From the line containing "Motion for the" to the end of the listing, write out every line exactly; leave out everything else.

::::::

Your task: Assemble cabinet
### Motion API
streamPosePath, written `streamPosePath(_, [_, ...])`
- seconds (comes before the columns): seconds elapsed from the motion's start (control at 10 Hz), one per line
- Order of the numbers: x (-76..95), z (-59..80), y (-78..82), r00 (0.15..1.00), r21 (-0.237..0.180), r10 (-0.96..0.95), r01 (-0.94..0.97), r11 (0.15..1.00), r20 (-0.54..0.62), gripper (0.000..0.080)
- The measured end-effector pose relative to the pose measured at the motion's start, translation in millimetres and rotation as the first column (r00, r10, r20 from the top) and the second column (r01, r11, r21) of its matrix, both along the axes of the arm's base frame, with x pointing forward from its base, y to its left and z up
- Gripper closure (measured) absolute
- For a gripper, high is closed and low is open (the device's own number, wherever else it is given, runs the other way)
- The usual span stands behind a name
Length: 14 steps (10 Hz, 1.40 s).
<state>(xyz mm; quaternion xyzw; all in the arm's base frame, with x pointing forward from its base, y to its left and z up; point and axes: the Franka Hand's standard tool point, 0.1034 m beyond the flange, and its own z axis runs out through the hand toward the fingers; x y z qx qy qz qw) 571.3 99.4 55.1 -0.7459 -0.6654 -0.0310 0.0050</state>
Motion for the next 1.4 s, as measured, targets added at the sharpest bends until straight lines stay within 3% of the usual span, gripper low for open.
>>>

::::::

*Solution to the problem*:
Motion for the next 1.4 s, as measured, targets added at the sharpest bends until straight lines stay within 3% of the usual span, gripper low for open.
>>>

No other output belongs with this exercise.